Using the material below, return exactly the lines between the one holding "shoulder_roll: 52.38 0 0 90" and the one holding "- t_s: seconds", inclusive, and no others.

(THE DATA):
□ □ □ □

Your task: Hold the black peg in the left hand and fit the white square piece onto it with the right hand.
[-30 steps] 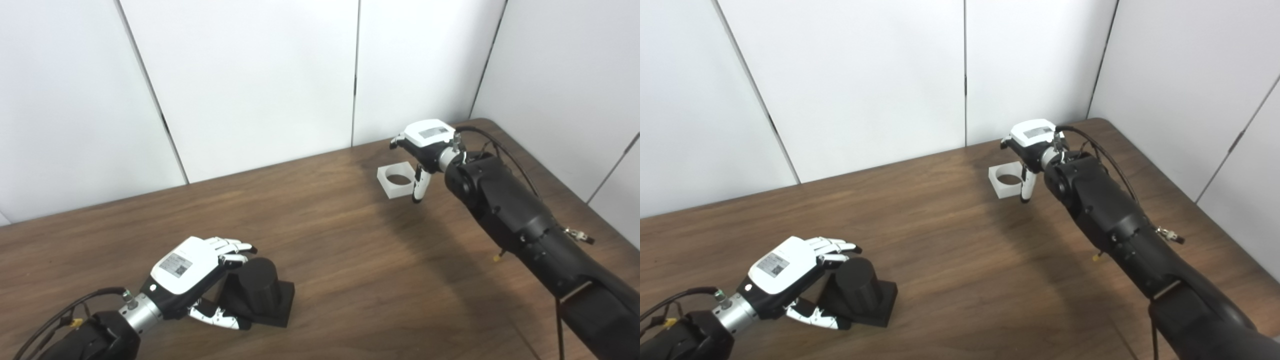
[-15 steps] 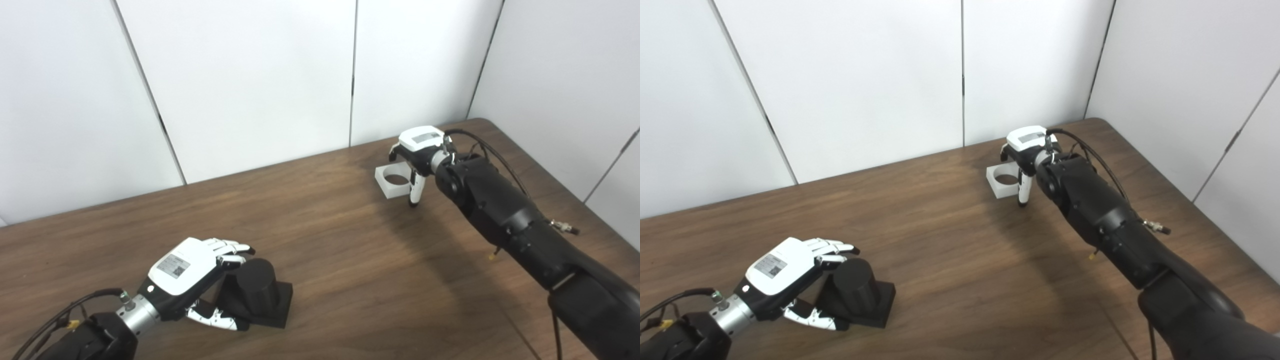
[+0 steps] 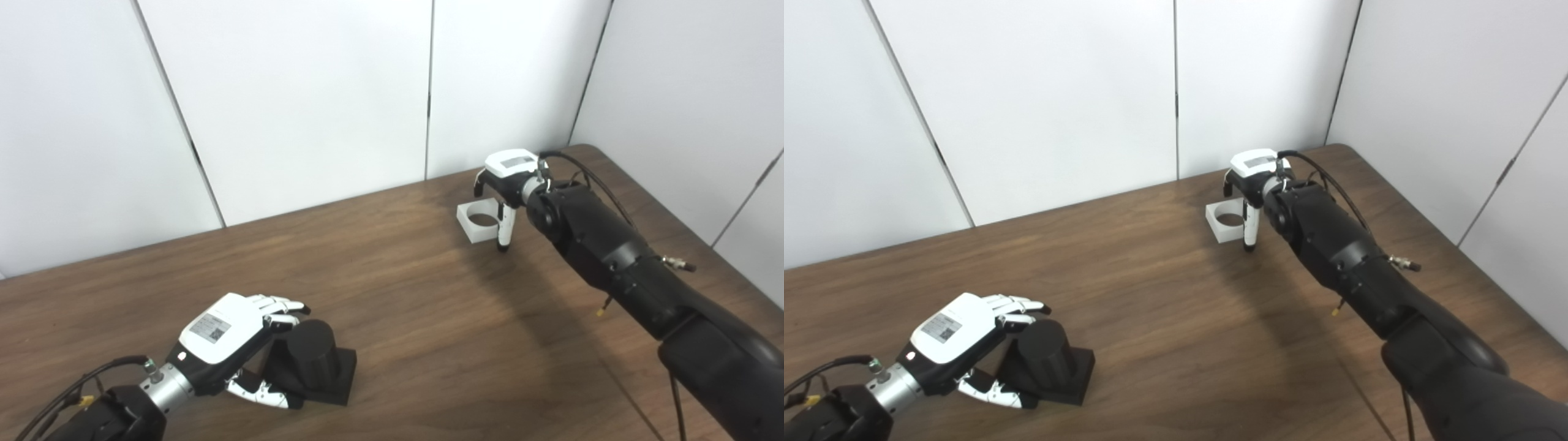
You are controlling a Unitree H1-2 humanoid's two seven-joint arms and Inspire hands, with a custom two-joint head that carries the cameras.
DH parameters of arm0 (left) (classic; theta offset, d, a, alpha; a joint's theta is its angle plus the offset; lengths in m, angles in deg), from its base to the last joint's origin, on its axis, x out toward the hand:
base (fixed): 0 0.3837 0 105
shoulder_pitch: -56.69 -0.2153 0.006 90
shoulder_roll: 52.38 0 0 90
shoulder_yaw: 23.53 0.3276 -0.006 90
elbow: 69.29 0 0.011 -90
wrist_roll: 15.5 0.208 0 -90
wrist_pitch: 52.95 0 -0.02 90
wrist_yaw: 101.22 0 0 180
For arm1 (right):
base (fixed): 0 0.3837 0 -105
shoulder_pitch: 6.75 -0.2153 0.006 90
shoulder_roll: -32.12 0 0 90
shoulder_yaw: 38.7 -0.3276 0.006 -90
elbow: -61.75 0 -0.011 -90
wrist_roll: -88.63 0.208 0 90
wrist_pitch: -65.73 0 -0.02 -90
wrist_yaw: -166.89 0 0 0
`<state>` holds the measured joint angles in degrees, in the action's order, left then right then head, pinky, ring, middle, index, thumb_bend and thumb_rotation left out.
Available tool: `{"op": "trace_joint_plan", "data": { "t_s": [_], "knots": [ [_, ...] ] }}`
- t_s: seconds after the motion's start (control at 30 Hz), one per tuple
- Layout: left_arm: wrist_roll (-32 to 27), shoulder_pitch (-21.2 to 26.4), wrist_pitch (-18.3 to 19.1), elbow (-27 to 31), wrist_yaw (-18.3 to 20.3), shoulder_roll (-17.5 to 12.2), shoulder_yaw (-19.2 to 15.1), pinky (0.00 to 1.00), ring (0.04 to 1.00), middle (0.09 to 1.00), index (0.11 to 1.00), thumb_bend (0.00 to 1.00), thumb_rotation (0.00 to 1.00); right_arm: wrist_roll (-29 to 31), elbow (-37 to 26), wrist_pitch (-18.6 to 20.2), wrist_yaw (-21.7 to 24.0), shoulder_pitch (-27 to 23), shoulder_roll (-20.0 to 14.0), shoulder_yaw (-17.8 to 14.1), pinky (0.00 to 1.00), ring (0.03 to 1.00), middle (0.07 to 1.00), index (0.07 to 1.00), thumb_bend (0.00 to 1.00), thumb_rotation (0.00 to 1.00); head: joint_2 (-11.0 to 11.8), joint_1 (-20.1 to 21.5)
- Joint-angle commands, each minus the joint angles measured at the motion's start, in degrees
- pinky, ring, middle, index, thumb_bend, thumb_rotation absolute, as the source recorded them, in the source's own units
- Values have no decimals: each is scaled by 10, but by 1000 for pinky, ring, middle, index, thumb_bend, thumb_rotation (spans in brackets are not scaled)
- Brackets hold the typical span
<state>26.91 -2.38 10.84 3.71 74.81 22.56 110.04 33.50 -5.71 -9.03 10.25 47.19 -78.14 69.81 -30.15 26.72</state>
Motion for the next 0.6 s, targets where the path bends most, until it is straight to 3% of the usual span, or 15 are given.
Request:
{"op": "trace_joint_plan", "data": {
  "t_s": [0.0,0.03,0.1,0.57],
  "knots": [
    [40,-35,-6,-9,65,-21,27,745,808,829,490,524,69,6,-3,5,-8,-29,-5,-1,728,854,852,571,669,155,-1,-2],
    [39,-36,-6,-8,67,-21,26,743,806,829,490,524,69,6,-2,6,-10,-29,-5,-1,731,849,838,521,583,147,-1,-2],
    [37,-37,-6,-7,71,-21,23,742,805,828,490,524,68,5,-1,6,-14,-27,-5,0,728,840,817,493,538,141,-2,-3],
    [43,-40,-7,-9,76,-18,22,747,805,829,490,524,69,25,-26,15,-2,-19,-14,-7,715,784,723,481,522,134,-4,-6]
  ]
}}
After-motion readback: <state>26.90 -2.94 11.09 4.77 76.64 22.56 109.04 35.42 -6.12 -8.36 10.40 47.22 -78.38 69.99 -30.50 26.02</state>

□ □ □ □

(RESPONSE TO THIS TASK):
shoulder_roll: 52.38 0 0 90
shoulder_yaw: 23.53 0.3276 -0.006 90
elbow: 69.29 0 0.011 -90
wrist_roll: 15.5 0.208 0 -90
wrist_pitch: 52.95 0 -0.02 90
wrist_yaw: 101.22 0 0 180
For arm1 (right):
base (fixed): 0 0.3837 0 -105
shoulder_pitch: 6.75 -0.2153 0.006 90
shoulder_roll: -32.12 0 0 90
shoulder_yaw: 38.7 -0.3276 0.006 -90
elbow: -61.75 0 -0.011 -90
wrist_roll: -88.63 0.208 0 90
wrist_pitch: -65.73 0 -0.02 -90
wrist_yaw: -166.89 0 0 0
`<state>` holds the measured joint angles in degrees, in the action's order, left then right then head, pinky, ring, middle, index, thumb_bend and thumb_rotation left out.
Available tool: `{"op": "trace_joint_plan", "data": { "t_s": [_], "knots": [ [_, ...] ] }}`
- t_s: seconds after the motion's start (control at 30 Hz), one per tuple

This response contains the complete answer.